REQUIRED WORK
Lines to restate from the data below: from the one containing "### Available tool" to the one containing "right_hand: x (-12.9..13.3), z", both included. Give them again exactly, and only them.

(Data records)
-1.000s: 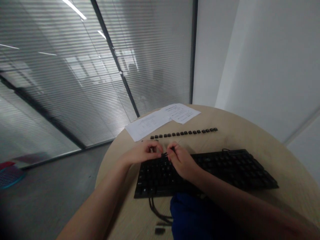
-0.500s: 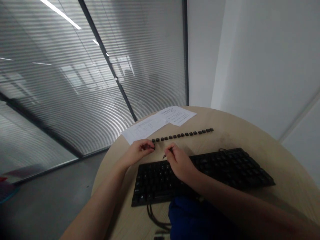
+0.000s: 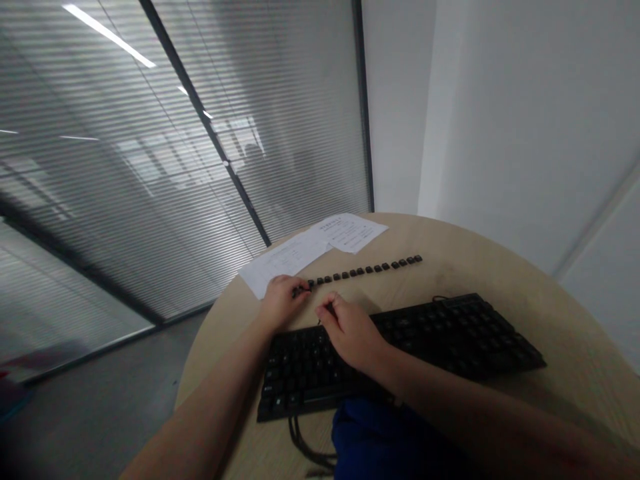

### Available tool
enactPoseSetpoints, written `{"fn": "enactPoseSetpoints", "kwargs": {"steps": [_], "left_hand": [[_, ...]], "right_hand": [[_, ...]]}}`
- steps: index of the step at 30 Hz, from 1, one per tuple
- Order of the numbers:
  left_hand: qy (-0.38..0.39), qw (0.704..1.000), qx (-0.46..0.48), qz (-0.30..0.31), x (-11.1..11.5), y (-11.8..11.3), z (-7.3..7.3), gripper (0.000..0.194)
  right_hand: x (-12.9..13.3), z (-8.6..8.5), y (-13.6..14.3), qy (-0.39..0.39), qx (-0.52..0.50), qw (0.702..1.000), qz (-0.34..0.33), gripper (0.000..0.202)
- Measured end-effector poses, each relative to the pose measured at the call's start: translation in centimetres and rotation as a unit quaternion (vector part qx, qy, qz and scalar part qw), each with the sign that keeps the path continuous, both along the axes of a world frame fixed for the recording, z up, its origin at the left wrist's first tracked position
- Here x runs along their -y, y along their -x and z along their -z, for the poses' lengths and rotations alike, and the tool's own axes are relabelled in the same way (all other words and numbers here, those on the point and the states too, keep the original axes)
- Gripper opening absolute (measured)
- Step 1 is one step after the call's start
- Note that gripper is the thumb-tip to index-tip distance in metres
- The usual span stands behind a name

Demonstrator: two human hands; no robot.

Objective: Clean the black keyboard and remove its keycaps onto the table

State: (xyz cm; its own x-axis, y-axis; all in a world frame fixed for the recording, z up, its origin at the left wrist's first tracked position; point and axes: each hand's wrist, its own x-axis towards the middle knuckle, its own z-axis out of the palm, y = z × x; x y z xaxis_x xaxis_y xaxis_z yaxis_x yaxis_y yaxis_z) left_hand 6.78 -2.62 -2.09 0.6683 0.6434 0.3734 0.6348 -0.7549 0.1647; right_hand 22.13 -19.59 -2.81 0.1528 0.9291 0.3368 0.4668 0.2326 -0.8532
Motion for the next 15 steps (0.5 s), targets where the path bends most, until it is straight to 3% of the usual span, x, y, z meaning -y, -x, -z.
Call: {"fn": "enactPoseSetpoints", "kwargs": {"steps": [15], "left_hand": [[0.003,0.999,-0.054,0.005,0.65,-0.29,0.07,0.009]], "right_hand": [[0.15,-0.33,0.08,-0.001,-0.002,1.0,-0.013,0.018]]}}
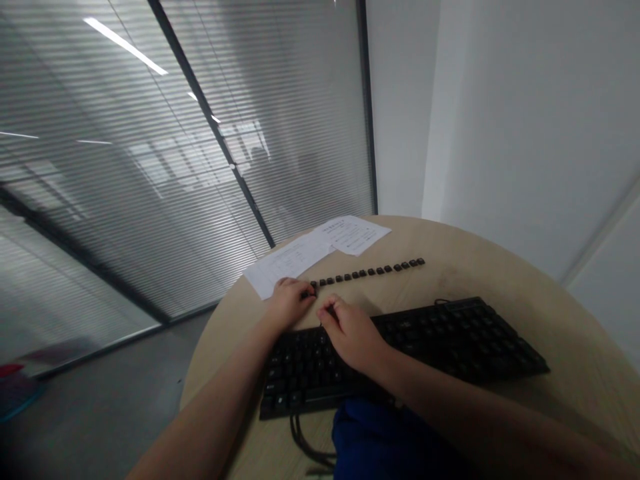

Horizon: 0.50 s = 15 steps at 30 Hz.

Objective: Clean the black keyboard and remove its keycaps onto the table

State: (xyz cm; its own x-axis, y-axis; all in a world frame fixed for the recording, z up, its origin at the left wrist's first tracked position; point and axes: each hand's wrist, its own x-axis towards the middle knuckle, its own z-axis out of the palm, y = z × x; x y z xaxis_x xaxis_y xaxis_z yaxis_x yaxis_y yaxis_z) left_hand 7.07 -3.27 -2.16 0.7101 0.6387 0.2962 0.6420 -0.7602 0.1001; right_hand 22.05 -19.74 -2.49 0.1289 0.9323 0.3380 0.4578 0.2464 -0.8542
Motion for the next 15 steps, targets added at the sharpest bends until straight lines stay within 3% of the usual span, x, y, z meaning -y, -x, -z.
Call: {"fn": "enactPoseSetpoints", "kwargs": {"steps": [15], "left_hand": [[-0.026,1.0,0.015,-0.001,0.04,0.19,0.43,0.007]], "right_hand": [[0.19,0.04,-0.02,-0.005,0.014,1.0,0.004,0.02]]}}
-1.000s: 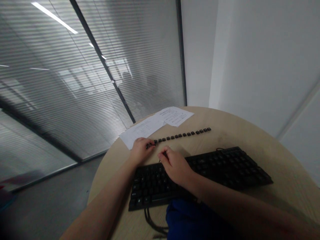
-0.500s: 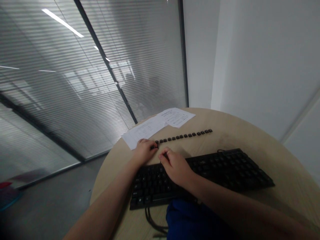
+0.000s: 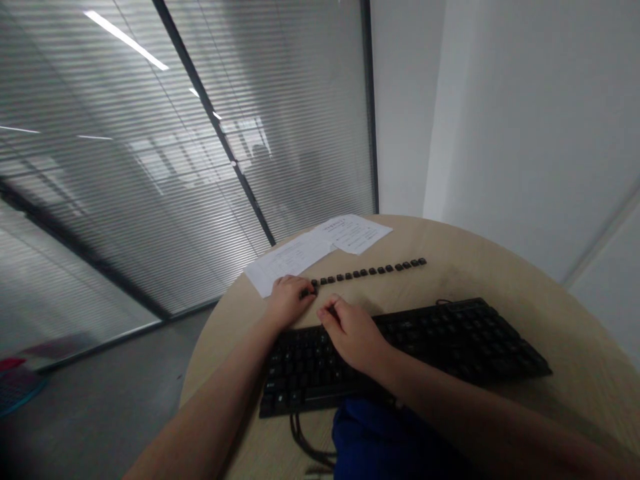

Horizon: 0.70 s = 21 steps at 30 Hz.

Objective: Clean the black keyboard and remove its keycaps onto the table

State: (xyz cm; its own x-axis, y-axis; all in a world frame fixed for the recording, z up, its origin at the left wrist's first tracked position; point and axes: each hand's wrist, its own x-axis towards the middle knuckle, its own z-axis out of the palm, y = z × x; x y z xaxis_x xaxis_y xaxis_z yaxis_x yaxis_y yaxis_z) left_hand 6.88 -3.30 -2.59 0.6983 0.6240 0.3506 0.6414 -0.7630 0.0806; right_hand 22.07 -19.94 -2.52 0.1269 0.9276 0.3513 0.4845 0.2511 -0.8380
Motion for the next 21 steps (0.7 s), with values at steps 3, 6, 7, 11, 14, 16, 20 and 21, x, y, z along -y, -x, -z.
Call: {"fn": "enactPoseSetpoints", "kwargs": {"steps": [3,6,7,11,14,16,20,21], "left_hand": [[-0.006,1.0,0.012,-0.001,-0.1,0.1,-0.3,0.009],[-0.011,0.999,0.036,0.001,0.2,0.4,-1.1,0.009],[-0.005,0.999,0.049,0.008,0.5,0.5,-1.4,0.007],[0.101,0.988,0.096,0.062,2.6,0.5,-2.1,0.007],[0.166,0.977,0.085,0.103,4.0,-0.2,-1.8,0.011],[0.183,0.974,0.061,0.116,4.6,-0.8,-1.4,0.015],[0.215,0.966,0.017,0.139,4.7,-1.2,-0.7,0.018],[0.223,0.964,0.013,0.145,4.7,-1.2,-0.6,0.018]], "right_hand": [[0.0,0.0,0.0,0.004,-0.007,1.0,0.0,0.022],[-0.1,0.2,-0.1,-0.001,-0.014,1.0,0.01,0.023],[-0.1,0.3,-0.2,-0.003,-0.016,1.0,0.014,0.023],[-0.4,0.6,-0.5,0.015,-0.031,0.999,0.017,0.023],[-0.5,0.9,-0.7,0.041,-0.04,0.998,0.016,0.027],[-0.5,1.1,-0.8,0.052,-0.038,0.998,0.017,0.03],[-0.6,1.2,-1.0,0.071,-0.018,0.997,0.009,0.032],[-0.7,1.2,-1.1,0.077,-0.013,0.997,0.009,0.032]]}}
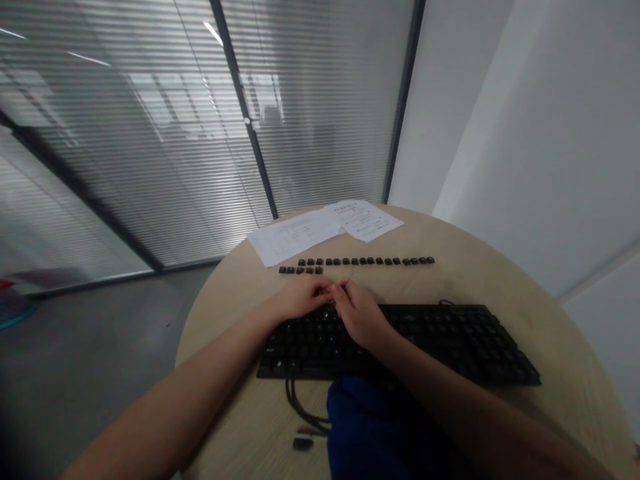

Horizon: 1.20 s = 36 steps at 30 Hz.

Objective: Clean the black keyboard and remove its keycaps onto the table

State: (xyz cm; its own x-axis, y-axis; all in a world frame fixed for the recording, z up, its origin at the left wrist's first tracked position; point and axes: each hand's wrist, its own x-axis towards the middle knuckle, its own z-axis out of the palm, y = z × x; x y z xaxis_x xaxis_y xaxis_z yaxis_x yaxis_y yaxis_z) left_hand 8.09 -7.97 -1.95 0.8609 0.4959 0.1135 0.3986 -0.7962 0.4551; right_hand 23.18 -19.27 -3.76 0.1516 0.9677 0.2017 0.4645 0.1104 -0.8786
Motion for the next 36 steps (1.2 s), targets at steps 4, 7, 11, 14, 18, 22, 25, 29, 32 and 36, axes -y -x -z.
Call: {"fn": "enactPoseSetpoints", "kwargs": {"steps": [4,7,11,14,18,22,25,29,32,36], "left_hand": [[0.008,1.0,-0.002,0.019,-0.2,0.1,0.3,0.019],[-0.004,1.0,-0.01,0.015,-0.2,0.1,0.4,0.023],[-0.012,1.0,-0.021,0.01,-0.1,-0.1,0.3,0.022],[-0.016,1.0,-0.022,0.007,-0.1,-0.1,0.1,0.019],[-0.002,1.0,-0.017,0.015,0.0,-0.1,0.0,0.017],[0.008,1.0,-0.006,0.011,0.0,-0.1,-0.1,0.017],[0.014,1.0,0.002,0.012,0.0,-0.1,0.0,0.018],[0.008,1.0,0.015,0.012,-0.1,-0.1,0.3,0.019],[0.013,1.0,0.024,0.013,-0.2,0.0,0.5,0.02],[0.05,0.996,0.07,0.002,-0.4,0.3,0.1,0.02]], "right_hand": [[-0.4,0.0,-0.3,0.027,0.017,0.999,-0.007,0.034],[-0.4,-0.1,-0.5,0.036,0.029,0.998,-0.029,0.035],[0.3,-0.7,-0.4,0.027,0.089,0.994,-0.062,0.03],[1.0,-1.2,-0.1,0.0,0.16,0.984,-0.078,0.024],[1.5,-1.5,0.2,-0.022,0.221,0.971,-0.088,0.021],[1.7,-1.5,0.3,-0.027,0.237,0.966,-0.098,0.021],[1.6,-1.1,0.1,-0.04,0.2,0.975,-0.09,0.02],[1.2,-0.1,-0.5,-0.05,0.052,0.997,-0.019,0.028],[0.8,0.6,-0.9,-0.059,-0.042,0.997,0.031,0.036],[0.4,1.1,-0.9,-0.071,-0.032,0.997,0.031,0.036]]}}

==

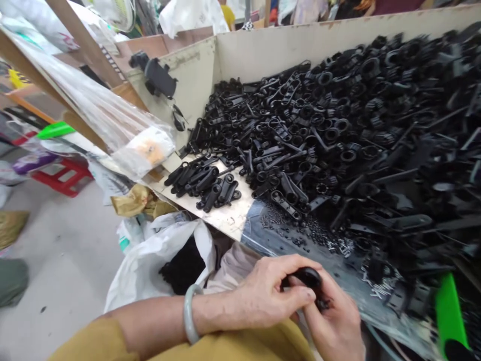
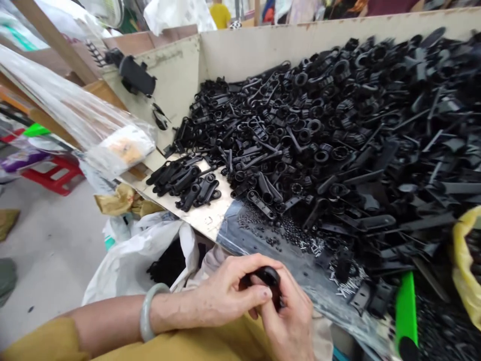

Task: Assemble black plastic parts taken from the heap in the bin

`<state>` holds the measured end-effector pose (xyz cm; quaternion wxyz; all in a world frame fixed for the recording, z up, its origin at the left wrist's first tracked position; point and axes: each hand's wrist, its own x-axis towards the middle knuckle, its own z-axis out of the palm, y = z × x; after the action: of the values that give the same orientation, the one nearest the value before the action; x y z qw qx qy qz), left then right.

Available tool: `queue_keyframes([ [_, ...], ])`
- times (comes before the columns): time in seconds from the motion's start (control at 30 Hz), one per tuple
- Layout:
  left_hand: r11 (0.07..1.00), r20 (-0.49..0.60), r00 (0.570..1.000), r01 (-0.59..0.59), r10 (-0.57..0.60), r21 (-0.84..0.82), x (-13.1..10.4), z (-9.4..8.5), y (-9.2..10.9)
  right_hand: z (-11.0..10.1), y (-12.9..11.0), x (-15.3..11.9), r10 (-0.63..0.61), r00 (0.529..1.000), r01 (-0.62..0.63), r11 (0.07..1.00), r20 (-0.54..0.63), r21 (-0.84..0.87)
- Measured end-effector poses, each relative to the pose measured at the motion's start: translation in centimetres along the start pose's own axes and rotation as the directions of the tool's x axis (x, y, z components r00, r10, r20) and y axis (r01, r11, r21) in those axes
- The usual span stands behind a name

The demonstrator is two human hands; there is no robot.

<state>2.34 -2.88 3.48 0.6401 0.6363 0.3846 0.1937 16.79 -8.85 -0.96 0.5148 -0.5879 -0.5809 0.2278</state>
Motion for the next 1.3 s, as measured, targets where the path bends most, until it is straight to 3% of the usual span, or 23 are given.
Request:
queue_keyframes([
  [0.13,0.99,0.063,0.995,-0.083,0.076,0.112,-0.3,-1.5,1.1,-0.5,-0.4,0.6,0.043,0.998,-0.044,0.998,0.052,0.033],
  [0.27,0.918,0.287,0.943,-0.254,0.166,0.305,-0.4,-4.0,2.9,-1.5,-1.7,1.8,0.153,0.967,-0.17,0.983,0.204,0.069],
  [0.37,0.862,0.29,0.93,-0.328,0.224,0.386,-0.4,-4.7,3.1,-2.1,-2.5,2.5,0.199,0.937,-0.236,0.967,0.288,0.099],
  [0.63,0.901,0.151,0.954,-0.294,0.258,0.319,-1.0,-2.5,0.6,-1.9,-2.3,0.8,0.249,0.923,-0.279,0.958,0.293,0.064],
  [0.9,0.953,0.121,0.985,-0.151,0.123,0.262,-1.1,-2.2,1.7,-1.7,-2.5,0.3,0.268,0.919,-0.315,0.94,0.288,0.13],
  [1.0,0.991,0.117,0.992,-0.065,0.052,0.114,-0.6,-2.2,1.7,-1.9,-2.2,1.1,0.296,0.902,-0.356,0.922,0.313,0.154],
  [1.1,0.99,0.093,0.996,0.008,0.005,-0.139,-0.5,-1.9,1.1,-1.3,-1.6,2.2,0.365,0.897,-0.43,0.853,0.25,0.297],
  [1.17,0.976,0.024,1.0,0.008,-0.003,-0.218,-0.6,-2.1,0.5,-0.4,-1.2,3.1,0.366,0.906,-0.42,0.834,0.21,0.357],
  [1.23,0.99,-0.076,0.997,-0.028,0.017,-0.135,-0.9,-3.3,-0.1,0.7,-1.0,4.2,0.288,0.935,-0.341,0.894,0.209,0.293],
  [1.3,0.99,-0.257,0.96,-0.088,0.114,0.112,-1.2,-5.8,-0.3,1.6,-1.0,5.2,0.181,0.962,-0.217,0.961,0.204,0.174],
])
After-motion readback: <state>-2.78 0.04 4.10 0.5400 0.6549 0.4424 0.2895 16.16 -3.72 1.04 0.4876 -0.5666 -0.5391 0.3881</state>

ANSWER FOR THIS EXERCISE
### Available tool
enactPoseSetpoints, written `{"fn": "enactPoseSetpoints", "kwargs": {"steps": [_], "left_hand": [[_, ...]], "right_hand": [[_, ...]]}}`
- steps: index of the step at 30 Hz, from 1, one per tuple
- Order of the numbers:
  left_hand: qy (-0.38..0.39), qw (0.704..1.000), qx (-0.46..0.48), qz (-0.30..0.31), x (-11.1..11.5), y (-11.8..11.3), z (-7.3..7.3), gripper (0.000..0.194)
  right_hand: x (-12.9..13.3), z (-8.6..8.5), y (-13.6..14.3), qy (-0.39..0.39), qx (-0.52..0.50), qw (0.702..1.000), qz (-0.34..0.33), gripper (0.000..0.202)

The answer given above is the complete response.